### Work instructions
Pull every line with "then" from the data.
::::
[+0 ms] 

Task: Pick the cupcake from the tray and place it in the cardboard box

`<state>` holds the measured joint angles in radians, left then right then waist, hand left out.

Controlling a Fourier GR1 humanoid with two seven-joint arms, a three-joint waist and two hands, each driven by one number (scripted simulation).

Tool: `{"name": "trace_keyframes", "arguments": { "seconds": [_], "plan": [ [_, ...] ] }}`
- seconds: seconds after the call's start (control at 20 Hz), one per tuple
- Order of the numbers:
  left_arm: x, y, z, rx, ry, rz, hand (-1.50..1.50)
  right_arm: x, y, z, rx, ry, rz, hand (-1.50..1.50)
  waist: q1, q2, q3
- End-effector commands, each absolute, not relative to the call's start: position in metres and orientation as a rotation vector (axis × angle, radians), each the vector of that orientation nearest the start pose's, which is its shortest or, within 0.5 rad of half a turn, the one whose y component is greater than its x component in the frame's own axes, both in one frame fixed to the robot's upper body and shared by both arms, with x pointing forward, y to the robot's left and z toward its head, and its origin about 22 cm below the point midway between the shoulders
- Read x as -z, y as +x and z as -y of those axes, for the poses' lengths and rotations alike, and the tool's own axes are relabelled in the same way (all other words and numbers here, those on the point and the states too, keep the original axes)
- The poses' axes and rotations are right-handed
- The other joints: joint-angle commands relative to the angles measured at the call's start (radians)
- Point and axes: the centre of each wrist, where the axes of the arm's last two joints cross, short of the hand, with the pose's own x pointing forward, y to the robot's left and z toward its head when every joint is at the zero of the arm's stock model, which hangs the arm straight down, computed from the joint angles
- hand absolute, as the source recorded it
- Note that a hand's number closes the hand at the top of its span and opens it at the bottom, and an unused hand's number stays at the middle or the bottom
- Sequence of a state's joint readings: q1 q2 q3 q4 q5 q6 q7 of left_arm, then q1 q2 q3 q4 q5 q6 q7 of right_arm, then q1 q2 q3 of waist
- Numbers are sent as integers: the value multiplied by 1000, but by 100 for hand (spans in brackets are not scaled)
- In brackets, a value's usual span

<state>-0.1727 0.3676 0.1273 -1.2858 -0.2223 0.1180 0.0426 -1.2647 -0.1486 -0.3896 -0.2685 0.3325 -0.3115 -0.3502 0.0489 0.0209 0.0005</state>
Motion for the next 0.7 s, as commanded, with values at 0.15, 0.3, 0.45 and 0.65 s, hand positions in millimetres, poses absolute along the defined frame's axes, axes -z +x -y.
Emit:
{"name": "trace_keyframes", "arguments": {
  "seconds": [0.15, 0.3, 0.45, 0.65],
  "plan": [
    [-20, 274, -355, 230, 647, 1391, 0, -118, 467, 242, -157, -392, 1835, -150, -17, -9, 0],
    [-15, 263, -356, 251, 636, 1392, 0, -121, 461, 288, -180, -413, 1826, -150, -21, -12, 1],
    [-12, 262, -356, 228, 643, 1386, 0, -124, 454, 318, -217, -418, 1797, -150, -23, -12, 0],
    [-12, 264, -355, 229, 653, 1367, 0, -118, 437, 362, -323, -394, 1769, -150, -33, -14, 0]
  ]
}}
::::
### Answer for the task
`<state>` holds the measured joint angles in radians, left then right then waist, hand left out.
- Sequence of a state's joint readings: q1 q2 q3 q4 q5 q6 q7 of left_arm, then q1 q2 q3 q4 q5 q6 q7 of right_arm, then q1 q2 q3 of waist

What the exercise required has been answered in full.